De acordo com ele o infocalipse acontecerá quando ninguém mais for capaz de confiar em ninguém, e isso causará um enfraquecimento das instituições – sejam elas empresas privadas, governamentais ou o que seja. Estudantes da Universidade de Washington criaram uma ferramenta que faz justamente isso, e exemplificaram com um vídeo do ex-Presidente americano Barack Obama.
A possibilidade de adulterar vídeos de um político pode levar a conflitos violentos que, não fosse por essa falsificação, poderiam ser resolvidos diplomaticamente.

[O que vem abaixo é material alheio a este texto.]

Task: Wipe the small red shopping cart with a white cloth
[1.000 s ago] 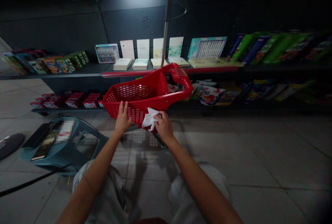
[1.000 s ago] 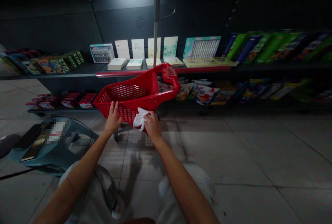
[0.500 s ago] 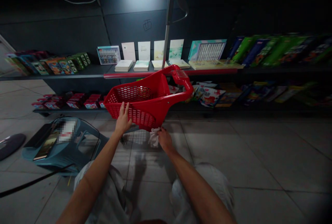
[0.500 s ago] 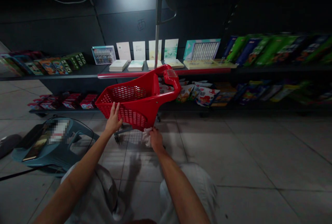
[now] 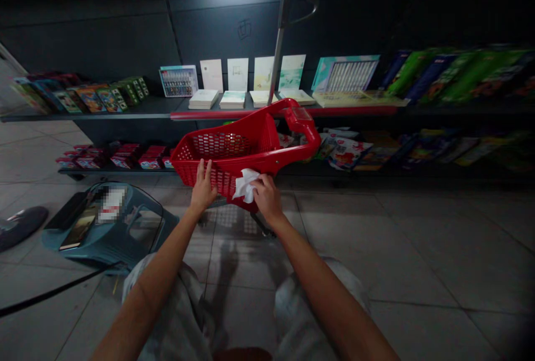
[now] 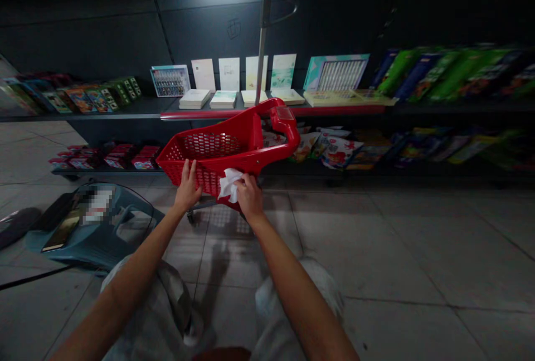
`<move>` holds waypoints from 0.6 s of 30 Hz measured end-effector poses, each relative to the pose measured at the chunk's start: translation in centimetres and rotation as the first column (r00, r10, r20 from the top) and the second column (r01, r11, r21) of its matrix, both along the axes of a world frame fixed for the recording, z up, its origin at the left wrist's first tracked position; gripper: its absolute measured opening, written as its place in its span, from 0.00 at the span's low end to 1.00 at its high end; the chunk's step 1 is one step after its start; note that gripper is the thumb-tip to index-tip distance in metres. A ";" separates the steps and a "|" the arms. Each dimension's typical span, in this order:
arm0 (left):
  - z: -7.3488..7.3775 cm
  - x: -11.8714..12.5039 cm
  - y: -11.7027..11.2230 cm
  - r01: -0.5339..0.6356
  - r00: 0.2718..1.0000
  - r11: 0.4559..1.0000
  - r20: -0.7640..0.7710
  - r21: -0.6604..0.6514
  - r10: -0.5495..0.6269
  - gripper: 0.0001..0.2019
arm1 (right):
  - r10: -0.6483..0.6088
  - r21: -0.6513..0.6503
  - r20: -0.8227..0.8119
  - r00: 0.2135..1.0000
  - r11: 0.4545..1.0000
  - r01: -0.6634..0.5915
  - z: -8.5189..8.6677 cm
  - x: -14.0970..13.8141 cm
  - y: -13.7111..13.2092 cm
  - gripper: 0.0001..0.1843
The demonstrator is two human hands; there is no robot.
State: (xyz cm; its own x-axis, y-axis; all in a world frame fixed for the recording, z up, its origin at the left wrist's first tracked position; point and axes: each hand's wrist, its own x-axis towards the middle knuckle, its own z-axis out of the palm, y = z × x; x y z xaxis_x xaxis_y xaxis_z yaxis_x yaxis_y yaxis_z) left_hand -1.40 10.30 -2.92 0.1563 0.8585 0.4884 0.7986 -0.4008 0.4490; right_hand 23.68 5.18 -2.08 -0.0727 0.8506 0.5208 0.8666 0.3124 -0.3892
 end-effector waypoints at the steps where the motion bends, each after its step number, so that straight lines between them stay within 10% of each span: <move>1: 0.0 0.0 -0.1 0.003 1.000 1.000 -0.003 0.004 -0.003 0.51 | 0.012 -0.043 0.041 0.999 0.999 -0.010 -0.7 0.0 0.1 0.19; 8: 0.5 -0.1 -0.6 0.000 1.000 1.000 -0.011 -0.023 -0.001 0.49 | 0.064 -0.170 0.048 0.997 0.984 -0.055 -3.5 -1.2 -0.9 0.22; 18: 0.2 0.3 -1.1 0.008 1.000 1.000 0.027 -0.030 -0.007 0.50 | 0.013 -0.025 -0.109 0.994 1.000 -0.015 0.3 -0.5 -1.5 0.18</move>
State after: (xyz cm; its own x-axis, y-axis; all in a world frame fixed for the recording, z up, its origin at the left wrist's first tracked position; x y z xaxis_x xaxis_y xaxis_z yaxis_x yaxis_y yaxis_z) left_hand -1.06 9.16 -2.70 0.1501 0.8718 0.4662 0.7828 -0.3928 0.4826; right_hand 23.20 3.67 -1.83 -0.0288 0.8631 0.5042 0.8142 0.3128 -0.4890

Para Aviv, ainda é difícil mensurar o resultado disso, a sua previsão para os próximos 20 anos não é positiva. Instituições enfraquecidas, na sua visão, significa uma democracia enfraquecida, o que abre espaço para governos opressores. Se for possível manipular a informação, eventualmente será impossível determinar o que é verdade ou mentira.

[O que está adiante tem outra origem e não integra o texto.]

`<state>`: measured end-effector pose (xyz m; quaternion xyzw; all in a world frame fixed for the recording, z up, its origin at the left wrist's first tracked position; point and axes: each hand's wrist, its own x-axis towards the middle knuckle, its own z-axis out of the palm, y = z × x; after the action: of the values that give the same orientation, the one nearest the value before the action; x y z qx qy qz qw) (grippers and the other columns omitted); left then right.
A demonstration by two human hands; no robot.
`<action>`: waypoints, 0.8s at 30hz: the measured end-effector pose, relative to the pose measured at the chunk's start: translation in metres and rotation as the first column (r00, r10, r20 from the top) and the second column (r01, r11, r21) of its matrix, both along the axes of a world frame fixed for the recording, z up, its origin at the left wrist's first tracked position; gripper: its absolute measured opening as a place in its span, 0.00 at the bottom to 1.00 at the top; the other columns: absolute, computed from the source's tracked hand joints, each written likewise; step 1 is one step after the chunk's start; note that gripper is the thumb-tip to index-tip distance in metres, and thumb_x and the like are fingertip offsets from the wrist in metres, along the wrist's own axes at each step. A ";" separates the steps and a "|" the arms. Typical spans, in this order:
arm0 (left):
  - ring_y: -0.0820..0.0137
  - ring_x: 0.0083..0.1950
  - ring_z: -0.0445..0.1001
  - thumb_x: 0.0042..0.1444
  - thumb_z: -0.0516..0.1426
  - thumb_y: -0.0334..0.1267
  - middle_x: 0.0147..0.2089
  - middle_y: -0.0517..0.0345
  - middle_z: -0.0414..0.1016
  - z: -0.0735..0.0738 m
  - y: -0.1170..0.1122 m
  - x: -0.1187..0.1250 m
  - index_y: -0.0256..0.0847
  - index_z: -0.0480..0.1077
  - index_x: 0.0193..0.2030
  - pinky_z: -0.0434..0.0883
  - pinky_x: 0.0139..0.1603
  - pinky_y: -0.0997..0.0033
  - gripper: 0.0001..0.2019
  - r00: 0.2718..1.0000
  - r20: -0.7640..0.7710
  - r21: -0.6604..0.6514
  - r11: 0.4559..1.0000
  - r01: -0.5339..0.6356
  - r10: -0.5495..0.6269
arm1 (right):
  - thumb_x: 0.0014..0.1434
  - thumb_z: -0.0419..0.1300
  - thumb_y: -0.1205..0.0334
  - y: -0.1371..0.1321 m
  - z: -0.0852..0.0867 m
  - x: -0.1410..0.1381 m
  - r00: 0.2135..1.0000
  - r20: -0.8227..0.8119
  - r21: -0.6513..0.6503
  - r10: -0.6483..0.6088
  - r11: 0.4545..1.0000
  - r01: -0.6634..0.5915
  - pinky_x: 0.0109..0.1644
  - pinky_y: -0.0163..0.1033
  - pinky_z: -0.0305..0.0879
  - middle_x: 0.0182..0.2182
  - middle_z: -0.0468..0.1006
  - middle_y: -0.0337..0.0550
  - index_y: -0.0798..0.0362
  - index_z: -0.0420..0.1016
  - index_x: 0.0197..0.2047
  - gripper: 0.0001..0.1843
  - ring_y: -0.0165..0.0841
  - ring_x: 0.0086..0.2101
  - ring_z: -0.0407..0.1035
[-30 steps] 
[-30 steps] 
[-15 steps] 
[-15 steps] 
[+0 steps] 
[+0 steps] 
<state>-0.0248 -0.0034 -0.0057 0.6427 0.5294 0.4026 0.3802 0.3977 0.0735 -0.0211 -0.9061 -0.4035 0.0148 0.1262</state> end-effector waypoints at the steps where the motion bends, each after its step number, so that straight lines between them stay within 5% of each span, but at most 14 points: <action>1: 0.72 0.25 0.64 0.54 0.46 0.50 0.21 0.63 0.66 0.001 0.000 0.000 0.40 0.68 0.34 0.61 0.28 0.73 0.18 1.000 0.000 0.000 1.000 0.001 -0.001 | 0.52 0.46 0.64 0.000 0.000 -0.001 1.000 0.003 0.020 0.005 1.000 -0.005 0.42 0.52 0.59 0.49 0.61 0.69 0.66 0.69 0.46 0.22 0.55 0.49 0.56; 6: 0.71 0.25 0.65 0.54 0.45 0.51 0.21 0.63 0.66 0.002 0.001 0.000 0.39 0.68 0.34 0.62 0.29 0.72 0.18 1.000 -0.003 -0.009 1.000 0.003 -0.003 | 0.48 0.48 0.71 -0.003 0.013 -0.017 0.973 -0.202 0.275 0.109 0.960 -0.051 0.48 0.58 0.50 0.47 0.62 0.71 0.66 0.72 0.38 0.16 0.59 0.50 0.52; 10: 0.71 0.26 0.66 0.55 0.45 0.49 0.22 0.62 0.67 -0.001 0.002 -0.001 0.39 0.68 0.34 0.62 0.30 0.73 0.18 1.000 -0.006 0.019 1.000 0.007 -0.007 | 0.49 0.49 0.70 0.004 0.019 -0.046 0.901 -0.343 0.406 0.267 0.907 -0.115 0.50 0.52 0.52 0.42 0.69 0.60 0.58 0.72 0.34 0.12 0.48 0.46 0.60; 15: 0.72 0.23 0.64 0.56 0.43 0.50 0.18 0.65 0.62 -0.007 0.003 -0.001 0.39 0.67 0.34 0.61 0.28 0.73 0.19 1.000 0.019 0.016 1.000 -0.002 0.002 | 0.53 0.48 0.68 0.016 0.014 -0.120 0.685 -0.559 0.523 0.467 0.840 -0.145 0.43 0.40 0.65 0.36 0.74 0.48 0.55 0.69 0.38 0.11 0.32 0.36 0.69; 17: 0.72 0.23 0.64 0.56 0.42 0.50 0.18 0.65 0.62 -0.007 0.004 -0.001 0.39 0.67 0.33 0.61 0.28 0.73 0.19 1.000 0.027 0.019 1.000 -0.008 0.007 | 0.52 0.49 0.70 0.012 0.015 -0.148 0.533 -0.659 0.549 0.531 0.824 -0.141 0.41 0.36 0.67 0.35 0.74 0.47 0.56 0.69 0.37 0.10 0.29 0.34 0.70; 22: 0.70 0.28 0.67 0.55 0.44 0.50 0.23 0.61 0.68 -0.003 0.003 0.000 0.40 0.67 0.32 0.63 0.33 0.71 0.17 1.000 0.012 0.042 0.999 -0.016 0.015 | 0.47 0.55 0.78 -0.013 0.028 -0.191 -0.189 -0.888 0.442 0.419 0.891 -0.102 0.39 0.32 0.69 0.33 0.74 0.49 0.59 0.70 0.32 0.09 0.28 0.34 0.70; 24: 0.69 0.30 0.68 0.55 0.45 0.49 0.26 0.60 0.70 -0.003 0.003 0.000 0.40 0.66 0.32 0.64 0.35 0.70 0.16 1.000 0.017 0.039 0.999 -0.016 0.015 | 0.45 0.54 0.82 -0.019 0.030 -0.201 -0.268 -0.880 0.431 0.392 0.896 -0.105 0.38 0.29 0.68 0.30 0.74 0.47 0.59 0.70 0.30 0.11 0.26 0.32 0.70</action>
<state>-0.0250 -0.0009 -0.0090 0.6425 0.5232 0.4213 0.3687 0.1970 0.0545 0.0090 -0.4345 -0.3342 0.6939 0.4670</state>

Em 2016, quando se deu conta disso, Aviv Ovadya deixou seu trabalho e buscou as maiores companhias do Vale do Silício, como Google e Facebook. Na época ele foi ignorado, porém com os eventos dos últimos anos, as empresas de tecnologia, bem como a mídia, perceberam o que ele já previa da pior maneira possível: as fake news dominaram a comunicação e tiveram grande impacto nas decisões dos últimos anos.
O impacto das fake news
Durante o processo de impeachment de Dilma Rouseff, em 2016, o Grupo de Pesquisa em Políticas Públicas de Acesso à Informação da USP fez um levantamento que mostrou que três das cinco notícias divulgadas na semana eram falsas. O estudo analisou 6,1 milhões de compartilhamentos nas redes sociais. Embora ainda não haja dados concretos sobre 2018, viu-se um esforço muito maior para tentar barrar essas notícias. Ainda assim, não parece ter tido efeito.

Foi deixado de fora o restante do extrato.